[DESCRIPTION OF THE TASK]: Retype, word for word, each line between the lines holding "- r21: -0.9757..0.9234" and "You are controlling", inclusive, and leave the rest of the data alone.
+++++
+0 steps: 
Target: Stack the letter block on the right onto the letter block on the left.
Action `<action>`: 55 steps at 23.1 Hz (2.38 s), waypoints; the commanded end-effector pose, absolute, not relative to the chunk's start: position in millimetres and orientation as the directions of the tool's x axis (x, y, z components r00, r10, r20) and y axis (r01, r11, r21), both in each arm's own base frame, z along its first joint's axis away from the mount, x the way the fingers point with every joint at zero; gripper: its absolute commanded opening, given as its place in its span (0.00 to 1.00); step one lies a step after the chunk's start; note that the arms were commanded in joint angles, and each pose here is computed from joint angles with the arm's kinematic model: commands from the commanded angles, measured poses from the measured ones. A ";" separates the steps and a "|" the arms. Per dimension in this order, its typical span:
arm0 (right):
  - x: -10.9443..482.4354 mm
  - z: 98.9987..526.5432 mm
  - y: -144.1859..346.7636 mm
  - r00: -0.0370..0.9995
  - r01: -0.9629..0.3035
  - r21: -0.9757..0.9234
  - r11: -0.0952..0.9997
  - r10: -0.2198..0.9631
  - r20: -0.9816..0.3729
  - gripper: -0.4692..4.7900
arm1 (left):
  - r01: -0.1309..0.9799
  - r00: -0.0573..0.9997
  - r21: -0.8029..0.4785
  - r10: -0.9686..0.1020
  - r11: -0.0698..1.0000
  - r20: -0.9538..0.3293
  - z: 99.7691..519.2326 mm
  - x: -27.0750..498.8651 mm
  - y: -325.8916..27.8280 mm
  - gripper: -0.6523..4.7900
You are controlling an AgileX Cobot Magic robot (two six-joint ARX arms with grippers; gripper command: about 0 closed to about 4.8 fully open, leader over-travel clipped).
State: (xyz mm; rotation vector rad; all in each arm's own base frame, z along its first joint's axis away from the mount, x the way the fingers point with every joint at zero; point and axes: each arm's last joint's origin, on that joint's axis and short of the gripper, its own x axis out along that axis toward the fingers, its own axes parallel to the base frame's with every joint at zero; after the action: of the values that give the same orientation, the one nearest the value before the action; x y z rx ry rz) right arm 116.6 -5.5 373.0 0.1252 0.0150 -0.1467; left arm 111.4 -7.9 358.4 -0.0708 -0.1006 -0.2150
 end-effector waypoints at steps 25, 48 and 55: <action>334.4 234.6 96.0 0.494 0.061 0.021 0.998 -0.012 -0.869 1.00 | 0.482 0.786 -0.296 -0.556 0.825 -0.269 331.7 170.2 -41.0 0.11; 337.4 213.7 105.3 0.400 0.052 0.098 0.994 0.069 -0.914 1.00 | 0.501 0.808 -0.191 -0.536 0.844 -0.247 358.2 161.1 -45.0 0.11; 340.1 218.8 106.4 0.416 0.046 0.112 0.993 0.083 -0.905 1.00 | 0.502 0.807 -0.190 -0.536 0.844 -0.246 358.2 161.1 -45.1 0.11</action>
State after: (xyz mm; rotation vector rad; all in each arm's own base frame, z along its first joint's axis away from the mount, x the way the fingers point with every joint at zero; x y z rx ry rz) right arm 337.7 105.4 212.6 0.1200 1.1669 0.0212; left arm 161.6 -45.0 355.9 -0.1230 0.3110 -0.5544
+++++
[SOLUTION TO THIS PROBLEM]:
  - r21: -0.9757..0.9234
  - r11: -0.0952..0.9997
  - r10: -0.2198..0.9631
  - r20: -0.9816..0.3729
  - gripper: -0.4692..4.7900
arm1 (left):
  - r01: -0.1309..0.9799
  - r00: -0.0573..0.9997
  - r21: -0.8029..0.4785
  - r10: -0.9686..0.1020
  - r11: -0.0698..1.0000
  - r20: -0.9538..0.3293
  - z: 99.7691..519.2326 mm
  - x: -27.0750..498.8651 mm
  - y: -325.8916..27.8280 mm
  - gripper: -0.6523..4.7900
You are controlling an AgileX Cobot Magic robot (two six-joint ARX arms with grippers; gripper command: about 0 closed to about 4.8 fully open, leader over-travel clipped).

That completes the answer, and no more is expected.